WHAT THE EXERCISE ASKS:
Leave the pictures out. Retype exactly the lines below from the one containing "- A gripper" through the one containing "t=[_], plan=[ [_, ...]", and no others.

Items from a dataset:
((

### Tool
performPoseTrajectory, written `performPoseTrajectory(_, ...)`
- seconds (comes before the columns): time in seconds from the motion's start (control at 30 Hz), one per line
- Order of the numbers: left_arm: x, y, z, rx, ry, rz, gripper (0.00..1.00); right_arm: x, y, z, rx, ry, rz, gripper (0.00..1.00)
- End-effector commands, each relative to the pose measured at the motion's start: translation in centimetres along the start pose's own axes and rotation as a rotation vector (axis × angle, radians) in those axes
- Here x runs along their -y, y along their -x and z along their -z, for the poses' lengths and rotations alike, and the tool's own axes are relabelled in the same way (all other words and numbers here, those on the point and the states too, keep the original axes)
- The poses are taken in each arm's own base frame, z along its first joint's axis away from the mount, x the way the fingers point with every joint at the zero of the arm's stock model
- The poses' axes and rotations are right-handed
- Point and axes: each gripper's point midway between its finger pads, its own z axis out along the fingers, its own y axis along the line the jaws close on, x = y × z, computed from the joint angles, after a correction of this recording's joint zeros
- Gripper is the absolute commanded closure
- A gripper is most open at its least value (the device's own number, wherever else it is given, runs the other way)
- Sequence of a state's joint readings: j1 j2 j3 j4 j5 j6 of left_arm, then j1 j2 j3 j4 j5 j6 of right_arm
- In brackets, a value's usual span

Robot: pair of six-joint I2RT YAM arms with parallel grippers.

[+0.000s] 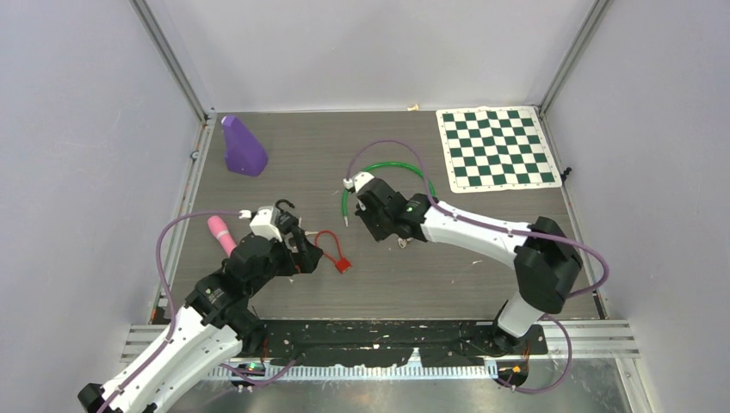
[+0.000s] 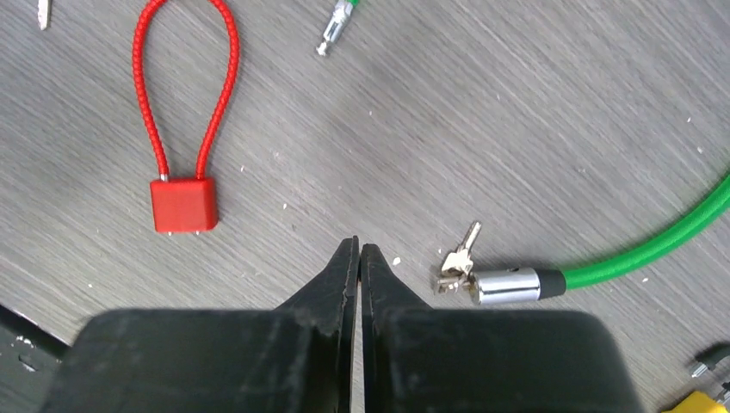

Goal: Unlock with the key

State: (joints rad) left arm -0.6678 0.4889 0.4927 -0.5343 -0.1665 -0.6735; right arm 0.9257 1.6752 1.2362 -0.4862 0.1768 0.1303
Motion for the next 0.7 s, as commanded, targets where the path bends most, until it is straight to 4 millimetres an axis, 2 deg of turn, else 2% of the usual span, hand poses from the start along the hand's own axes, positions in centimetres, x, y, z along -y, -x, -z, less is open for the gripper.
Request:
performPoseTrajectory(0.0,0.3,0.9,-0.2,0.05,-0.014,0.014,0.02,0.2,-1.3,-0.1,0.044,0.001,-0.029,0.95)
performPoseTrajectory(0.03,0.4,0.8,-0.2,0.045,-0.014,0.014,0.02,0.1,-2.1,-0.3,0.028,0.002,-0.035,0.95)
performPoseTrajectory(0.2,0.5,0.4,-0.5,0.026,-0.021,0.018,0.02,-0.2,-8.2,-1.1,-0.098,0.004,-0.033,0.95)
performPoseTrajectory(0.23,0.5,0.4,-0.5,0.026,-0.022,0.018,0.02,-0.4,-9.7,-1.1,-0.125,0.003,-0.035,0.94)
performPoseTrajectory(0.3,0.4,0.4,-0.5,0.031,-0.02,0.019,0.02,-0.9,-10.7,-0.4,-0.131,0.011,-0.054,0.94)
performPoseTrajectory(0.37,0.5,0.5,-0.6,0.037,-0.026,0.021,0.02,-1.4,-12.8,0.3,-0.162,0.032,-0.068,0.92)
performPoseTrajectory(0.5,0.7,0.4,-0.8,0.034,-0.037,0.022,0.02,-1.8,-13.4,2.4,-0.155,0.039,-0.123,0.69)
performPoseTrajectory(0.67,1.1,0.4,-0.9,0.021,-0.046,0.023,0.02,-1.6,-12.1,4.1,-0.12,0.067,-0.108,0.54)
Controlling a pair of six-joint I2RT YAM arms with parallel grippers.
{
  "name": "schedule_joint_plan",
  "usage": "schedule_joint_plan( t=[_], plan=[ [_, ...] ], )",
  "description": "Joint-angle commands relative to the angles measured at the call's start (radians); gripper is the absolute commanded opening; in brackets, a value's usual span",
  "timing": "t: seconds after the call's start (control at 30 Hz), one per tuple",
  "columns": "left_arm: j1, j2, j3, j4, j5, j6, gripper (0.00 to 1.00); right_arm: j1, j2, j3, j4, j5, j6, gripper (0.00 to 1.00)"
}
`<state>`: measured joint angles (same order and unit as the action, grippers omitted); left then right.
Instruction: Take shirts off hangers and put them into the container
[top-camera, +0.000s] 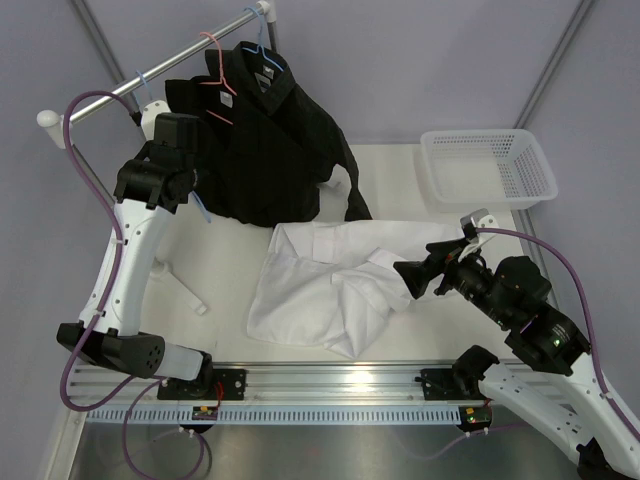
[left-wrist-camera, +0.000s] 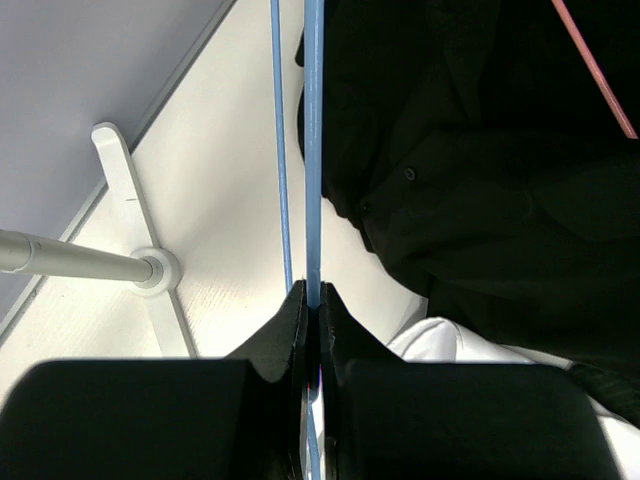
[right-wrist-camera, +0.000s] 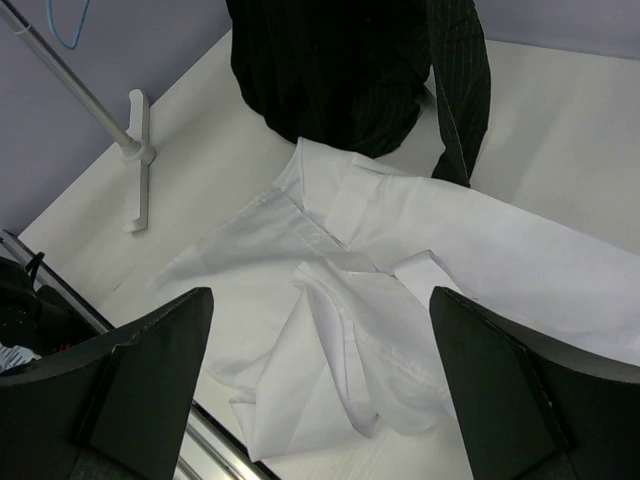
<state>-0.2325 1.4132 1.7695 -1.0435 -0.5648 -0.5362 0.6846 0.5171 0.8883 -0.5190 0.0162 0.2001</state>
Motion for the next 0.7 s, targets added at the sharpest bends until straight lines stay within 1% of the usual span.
schedule_joint_plan(
  t=[0.0,0.33,0.5,0.67],
  plan=[
    [0.005,-0.034,-0.021,-0.006,0.025,-0.047,0.00,0.004,-0.022,0.020,0.019,0.008,0.016,0.99],
    [0.007,-0.025,0.007,-0.001,-0.015,-0.074,0.00,0.004,0.004,0.075,0.023,-0.009,-0.004,0.99],
    [0.007,-0.016,0.008,0.000,-0.001,-0.091,0.00,0.006,0.015,0.101,0.034,0.002,0.009,0.99],
    [0.007,0.007,0.007,0.016,0.009,-0.091,0.00,0.004,0.026,0.144,0.007,0.034,0.028,0.99]
  ],
)
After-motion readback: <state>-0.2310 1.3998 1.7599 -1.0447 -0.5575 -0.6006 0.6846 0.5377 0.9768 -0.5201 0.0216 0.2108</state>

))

RESULT BELOW:
- A gripper is most open at its least value (the device's own number, wherever else it is given, runs the other way)
- Sequence of a state's joint readings: j1 j2 j3 j4 j5 j6 of left_arm, then j1 j2 j3 j4 j5 j6 of right_arm
- In brackets, a value's usual span

Robot: pair of six-joint I2RT YAM arms with parallel grippers.

[+0.000s] 
[+0.000s] 

Goal: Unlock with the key

State: (joints rad) left arm -0.6678 0.4889 0.4927 -0.5343 -0.1665 -0.6735; right arm 0.9257 1.6752 1.2362 -0.4862 0.1768 0.1303
Motion for the next 0.7 s, as commanded, targets where the path bends most, until it is straight to 4 millimetres an axis, 2 deg of turn, else 2% of the usual span, hand poses from the start along the hand's own axes, positions in centimetres, x, y, z along -y, -x, -z, less is open for the gripper.
Request:
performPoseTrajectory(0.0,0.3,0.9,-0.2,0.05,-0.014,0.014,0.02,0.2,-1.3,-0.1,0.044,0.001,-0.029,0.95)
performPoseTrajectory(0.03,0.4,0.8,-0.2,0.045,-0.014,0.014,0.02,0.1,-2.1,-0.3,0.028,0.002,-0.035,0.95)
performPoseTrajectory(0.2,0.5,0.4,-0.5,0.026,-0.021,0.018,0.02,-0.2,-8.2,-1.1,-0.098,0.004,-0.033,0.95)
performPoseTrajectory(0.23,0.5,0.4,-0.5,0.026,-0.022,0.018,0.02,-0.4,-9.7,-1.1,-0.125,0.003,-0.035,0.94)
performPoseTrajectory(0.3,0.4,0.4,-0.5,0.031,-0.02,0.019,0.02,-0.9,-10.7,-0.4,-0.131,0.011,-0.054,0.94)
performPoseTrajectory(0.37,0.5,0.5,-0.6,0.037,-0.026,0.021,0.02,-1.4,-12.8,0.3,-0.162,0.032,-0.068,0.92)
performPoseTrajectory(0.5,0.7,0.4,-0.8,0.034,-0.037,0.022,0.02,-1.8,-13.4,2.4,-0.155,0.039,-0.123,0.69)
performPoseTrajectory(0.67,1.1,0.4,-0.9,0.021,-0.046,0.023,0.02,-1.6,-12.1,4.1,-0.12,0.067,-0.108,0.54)
Controlling a pair of six-joint I2RT YAM arms with parallel grippers.
{
  "name": "schedule_joint_plan",
  "usage": "schedule_joint_plan( t=[_], plan=[ [_, ...] ], )",

With this, the exercise has been completed.